Masroor Afzal Pasha
Real Gross Domestic Product (GDP) maintained its upward trajectory, exhibiting a 13-year high growth of 5.8 percent in FY18. Benign inflationary environment and improved law and order situation boosted business sentiments, resulting in higher credit off-take especially for fixed investment. However, this improved economic growth came amid widening twin deficits, which pose challenges for the sustainability of the growth momentum,
According to State Bank of Pakistan’s Third Quarterly Report on the State of Pakistan’s Economy released here on Wednesday. The report pointed out that improvement in the crops sub-sector, especially cotton and sugarcane, paved the way for agriculture to surpass last year’s performance. Noteworthy contributions from construction- allied industries owing to CPEC and PSDP resulted in a 10-year high growth of the industrial sector.
The report says that in particular, better performance of large-scale manufacturing activity was supported by robust domestic demand, improved business environment and capacity expansions in some of the industries. Strong activity in the commodity-producing sectors also led to the services sector maintaining its growth momentum.
The report cited that a sufficient supply of key food items, such as wheat, sugar and rice, resulted in subdued food inflation, which helped to partially offset the higher non-food inflation.
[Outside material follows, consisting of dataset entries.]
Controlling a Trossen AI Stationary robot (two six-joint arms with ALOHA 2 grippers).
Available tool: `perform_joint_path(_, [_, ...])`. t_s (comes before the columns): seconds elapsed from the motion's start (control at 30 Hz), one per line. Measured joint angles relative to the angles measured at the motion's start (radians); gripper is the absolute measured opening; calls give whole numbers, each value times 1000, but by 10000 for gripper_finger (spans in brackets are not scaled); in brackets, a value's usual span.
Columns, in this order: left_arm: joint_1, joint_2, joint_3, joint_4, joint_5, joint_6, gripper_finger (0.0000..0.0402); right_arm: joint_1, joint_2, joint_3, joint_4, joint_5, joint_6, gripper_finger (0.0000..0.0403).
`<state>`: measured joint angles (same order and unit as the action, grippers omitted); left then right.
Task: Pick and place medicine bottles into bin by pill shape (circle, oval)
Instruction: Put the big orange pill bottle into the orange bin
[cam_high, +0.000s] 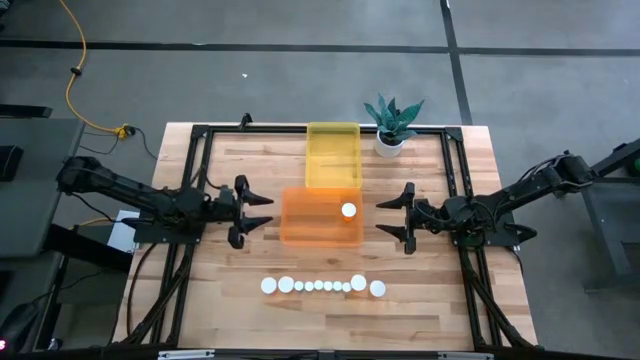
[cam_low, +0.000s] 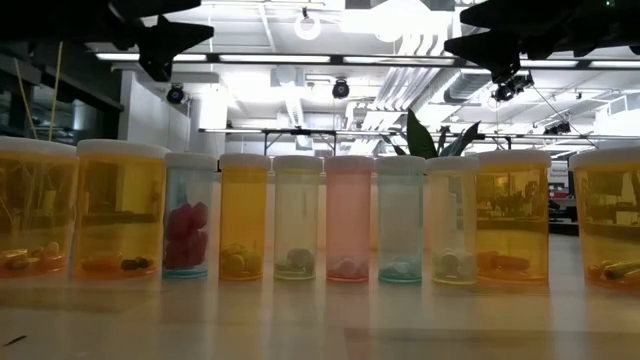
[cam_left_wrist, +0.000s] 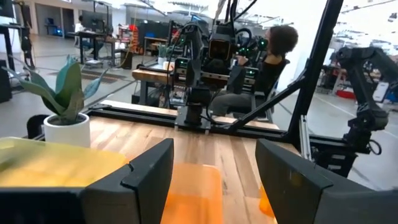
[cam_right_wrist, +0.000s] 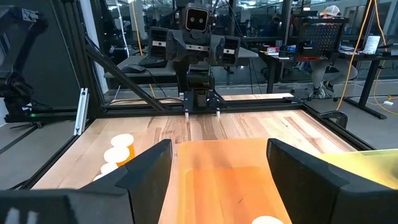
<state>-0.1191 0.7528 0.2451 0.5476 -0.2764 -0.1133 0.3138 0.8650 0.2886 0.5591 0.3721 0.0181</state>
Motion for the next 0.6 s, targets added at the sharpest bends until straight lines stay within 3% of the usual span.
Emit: perform_joint_path(0.6, [0,24,4,24,0,12,216,0,0,0,0,0,0,256])
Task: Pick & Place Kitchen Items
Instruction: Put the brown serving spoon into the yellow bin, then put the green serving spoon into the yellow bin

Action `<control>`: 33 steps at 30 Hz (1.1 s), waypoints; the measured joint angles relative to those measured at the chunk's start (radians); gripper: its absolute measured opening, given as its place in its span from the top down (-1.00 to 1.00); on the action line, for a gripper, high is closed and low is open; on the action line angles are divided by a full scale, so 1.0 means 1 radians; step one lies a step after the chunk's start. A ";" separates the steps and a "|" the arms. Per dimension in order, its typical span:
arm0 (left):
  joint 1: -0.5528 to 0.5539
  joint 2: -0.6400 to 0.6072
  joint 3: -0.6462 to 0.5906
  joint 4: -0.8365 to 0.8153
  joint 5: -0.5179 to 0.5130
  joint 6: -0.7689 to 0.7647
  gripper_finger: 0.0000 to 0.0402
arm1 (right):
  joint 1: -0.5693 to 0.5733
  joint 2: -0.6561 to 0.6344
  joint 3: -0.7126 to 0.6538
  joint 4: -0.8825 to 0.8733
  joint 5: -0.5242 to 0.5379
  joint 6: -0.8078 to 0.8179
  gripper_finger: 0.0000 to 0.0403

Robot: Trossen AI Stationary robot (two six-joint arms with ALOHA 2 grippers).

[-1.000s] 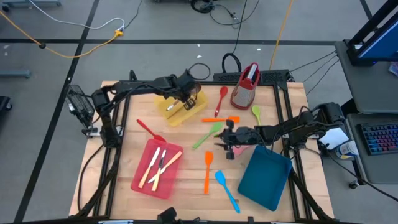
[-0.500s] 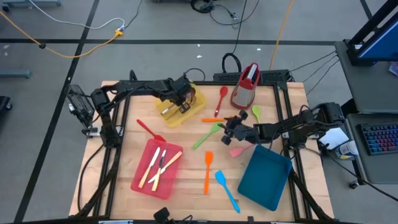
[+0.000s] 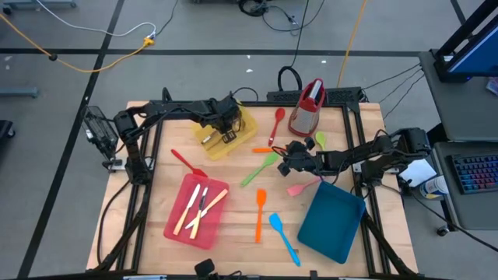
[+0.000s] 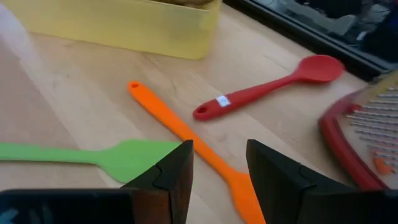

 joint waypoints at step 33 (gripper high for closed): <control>-0.295 -0.131 0.001 0.394 -0.020 -0.186 0.52 | -0.060 -0.020 0.000 0.039 -0.129 -0.064 0.30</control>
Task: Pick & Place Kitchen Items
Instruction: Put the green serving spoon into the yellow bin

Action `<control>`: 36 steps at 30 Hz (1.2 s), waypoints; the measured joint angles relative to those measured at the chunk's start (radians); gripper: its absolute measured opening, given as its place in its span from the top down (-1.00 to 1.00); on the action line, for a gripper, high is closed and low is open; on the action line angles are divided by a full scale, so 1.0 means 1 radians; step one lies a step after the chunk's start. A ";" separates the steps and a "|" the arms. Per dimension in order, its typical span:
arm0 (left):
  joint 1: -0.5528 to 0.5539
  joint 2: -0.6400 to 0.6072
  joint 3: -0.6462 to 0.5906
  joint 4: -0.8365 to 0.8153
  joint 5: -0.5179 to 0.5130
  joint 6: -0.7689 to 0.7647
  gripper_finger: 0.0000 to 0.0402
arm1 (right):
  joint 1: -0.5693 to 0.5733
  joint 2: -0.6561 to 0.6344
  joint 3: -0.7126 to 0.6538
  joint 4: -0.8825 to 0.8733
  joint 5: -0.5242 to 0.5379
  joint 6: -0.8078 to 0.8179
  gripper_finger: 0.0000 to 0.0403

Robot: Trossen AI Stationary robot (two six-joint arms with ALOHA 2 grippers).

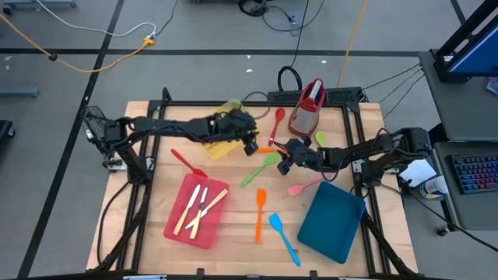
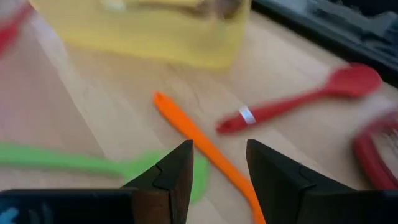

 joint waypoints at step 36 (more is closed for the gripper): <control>-0.072 0.001 -0.001 -0.058 -0.262 -0.040 0.52 | -0.208 -0.283 -0.188 -0.604 0.020 0.511 0.30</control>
The report also observed that the effects of Pak Rupee depreciation on inflation came into play during Q3-FY18. As inflationary expectations shored up, SBP increased the policy rate in January 2018.
On the external front, the report noted that despite a recovery in exports and remittances, a rebound in global oil prices, and higher transport and machinery imports led to a current account deficit of US$ 12.1 billion – the highest seen during July-March of a fiscal year. Even though financial inflows were higher in Jul-Mar FY18 than last year, they were still insufficient to finance the current account deficit. Resultantly, SBP reserves dropped to $11.6 billion by end-March, and the Rupee depreciated by 9.6 percent cumulatively during July-March FY18.
On the fiscal side, the report highlighted the increase in the fiscal deficit to 4.3 percent of GDP during Jul-Mar FY18, surpassing the full-year target of 4.1 percent. The sharp increase in both current and development expenditure, largely emanating from a jump in provincial spending, amid slower growth in Q3-FY18, drove the higher deficit.